И я тоже был неправдоподобно счастлив, хотя и не решался тем хвастаться. Ну кого удивишь, что никогда не думал, как появлялся обед на столе и та одежда, которую носил, и книги, какие запоем читал. Кого удивит, что мне пришлось жить в селе, где вплотную протекают не одна, а две речки, кругом просторные леса, молочные туманы под луной и раздольные закаты по вечерам. А золотые окуни, попадавшие мне на переметы, а ядреные рыжики осенью по пожням… кого этим удивишь, если не пил и не веселился наудалую, не сходился с женщинами, не ездил по большим городам, не сорил там деньгами. Высмеют. Я ревниво оберегал свое прошлое немудреное счастье.

Повизгивают сторонние пули, у пехотинцев в траншее захлебывается станковый пулемет, давит, должно быть, огневую точку противника.

Ефим вздыхает:

— Да-а… Хоть и пустяковая жизнь, но и та хороша.

Нинкин обижается:

— Пустяко-вая-а… Ты-то что видел в своей жизни, мужик?

— Работу видел. Я с девяти лет в работе, что конь.

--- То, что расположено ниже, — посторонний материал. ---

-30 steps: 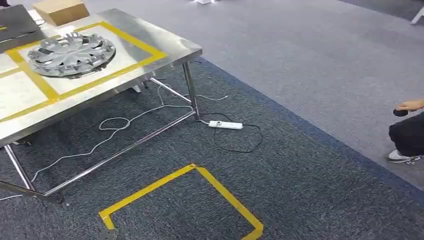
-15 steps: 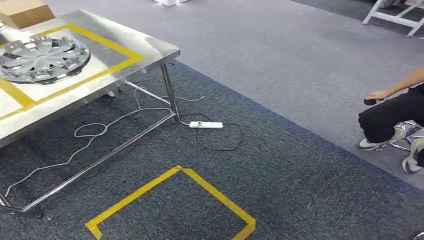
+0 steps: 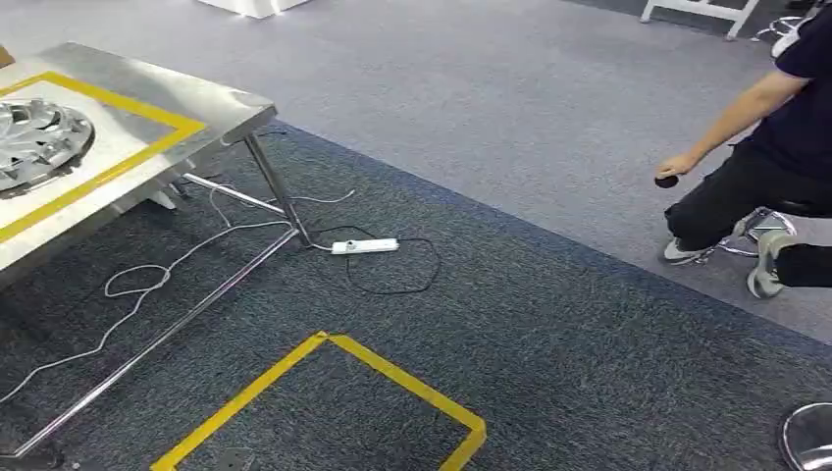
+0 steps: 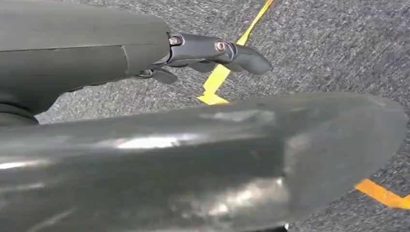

Нинкин не успел восторжествовать. Истеричный вопль, рвется мина! На меня сверху обрушивается что-то грузное, вминает в землю. Секунду не смею дышать. Придавивший груз заворочался, едва не ломая мне кости, жалобно помянул бога-мать, втиснулся между мной и Ефимом. Из наползшей каски серый нос и угловато-тяжелый, темный от щетины подбородок — Глухарев Сашка. Он плотно прижат ко мне, и я ощущаю, как крупно дрожит его сильное тело.